### Your assignment
Every record below is to be restated word for word.

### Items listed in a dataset
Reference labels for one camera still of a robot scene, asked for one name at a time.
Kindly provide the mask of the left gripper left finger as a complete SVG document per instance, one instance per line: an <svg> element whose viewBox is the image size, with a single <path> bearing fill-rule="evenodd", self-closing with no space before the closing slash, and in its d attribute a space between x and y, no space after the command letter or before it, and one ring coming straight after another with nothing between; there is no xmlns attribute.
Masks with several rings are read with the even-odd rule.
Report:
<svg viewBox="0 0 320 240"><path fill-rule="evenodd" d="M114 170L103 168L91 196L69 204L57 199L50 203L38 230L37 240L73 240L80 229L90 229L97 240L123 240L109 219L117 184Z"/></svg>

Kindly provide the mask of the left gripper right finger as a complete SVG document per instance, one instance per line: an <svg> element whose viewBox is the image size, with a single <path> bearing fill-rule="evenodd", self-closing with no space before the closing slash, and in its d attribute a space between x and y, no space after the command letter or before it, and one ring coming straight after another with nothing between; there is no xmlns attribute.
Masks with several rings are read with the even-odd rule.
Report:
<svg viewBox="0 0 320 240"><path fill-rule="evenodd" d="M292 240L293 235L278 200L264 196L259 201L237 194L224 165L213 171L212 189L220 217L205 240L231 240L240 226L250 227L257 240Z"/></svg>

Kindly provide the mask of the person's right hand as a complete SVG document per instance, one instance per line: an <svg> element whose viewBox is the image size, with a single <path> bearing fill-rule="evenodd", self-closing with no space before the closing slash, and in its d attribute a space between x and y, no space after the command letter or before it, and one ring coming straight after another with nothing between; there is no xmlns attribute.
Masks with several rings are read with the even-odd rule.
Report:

### Exercise result
Reference labels for one camera still of a robot scene, asked for one name at a time.
Kindly provide the mask of the left gripper left finger as a complete SVG document per instance, one instance per line: an <svg> element whose viewBox is the image size, with a single <path> bearing fill-rule="evenodd", self-closing with no space before the closing slash, and in its d attribute a space between x and y, no space after the command letter or before it, and one ring coming straight after another with nothing between; there is no xmlns attribute.
Masks with several rings are read with the even-odd rule.
Report:
<svg viewBox="0 0 320 240"><path fill-rule="evenodd" d="M114 170L103 168L91 196L69 204L57 199L50 203L38 230L37 240L73 240L80 229L90 229L97 240L123 240L109 219L117 184Z"/></svg>

Kindly provide the mask of the left gripper right finger as a complete SVG document per instance, one instance per line: an <svg> element whose viewBox is the image size, with a single <path> bearing fill-rule="evenodd", self-closing with no space before the closing slash, and in its d attribute a space between x and y, no space after the command letter or before it, and one ring coming straight after another with nothing between; there is no xmlns attribute.
Masks with several rings are read with the even-odd rule.
Report:
<svg viewBox="0 0 320 240"><path fill-rule="evenodd" d="M292 240L293 235L278 200L264 196L259 201L237 194L224 165L213 171L212 189L220 217L205 240L231 240L240 226L250 227L257 240Z"/></svg>

Kindly provide the mask of the person's right hand as a complete SVG document per instance, one instance per line: an <svg> element whose viewBox is the image size, with a single <path> bearing fill-rule="evenodd", self-closing with no space before the closing slash, and in its d attribute a space between x and y, no space after the command letter or before it, and one ring coming straight after another with nothing between; there is no xmlns attribute.
Masks with several rings are read with the even-odd rule.
Report:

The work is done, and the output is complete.